[GIVEN INFORMATION Boundary: Start]

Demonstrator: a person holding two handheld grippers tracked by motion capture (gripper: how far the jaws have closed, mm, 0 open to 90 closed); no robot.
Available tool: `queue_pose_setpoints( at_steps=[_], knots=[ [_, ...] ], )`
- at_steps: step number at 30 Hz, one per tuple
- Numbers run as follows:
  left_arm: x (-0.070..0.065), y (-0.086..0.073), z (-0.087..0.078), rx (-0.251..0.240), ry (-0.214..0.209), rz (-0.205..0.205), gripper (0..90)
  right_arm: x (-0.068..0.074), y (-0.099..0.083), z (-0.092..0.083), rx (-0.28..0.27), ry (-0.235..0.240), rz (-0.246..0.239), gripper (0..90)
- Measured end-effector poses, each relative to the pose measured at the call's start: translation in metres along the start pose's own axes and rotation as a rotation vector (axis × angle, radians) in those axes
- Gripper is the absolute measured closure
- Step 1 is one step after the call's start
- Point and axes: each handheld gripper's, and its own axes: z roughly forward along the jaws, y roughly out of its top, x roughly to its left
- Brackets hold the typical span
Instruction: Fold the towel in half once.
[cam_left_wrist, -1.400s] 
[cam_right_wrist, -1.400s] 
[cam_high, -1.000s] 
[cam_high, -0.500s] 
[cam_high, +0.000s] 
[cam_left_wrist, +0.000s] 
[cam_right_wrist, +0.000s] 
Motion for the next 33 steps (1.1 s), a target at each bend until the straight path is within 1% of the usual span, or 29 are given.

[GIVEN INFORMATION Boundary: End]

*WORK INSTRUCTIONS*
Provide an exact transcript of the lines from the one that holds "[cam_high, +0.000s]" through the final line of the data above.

*SOLVED EXERCISE*
[cam_high, +0.000s] 
[cam_left_wrist, +0.000s] 
[cam_right_wrist, +0.000s] 
Motion for the next 33 steps (1.1 s), a target at each bend until the straight path is within 1% of the usual span, or 29 are given.

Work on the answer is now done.